--- TASK REQUIREMENTS ---
Scan the listing below and copy every line holding "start".

-- Opening Marker --

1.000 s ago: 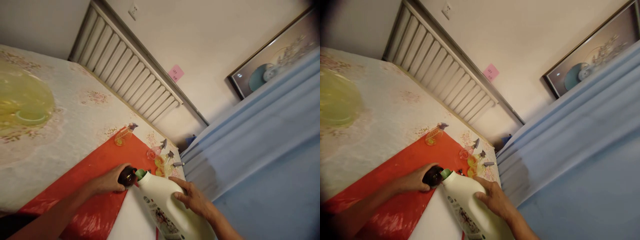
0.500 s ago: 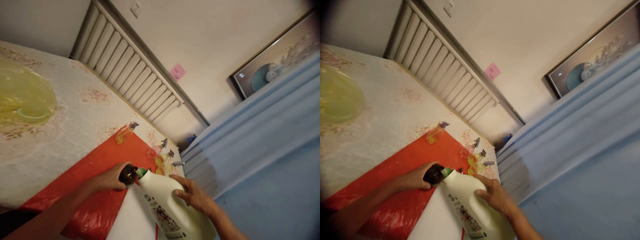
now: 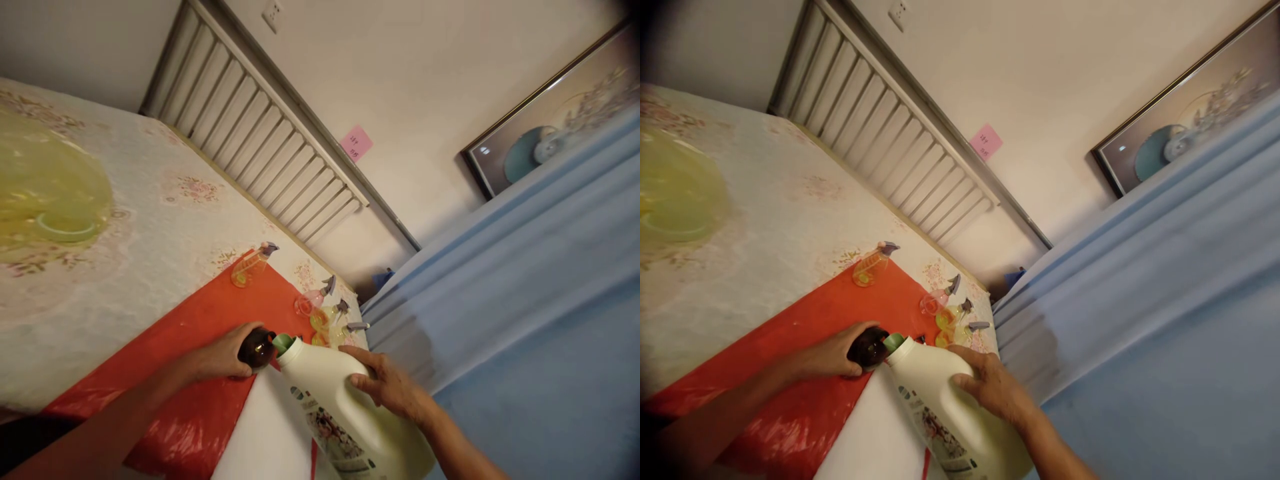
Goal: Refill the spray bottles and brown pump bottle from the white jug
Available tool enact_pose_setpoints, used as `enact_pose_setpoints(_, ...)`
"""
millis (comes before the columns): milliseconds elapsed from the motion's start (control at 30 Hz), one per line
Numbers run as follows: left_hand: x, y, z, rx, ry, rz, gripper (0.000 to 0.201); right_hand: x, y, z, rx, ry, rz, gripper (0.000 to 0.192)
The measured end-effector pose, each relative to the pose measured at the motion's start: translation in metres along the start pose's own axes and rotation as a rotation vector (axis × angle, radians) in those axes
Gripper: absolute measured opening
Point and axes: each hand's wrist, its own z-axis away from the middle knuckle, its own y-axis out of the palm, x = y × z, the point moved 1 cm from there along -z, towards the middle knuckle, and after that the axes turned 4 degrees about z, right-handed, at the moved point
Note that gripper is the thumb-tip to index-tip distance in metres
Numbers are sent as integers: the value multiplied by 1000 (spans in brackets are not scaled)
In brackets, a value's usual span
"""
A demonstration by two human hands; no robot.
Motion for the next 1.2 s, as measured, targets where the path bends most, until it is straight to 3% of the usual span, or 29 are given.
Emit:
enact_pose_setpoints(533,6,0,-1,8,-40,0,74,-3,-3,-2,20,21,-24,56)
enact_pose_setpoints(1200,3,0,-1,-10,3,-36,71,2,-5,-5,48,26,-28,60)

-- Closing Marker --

--- EXPECTED ANSWER ---
millis (comes before the columns): milliseconds elapsed from the motion's start (control at 30 Hz), one per line
The measured end-effector pose, each relative to the pose measured at the motion's start: translation in metres along the start pose's own axes and rotation as a rotation vector (axis × angle, radians) in those axes

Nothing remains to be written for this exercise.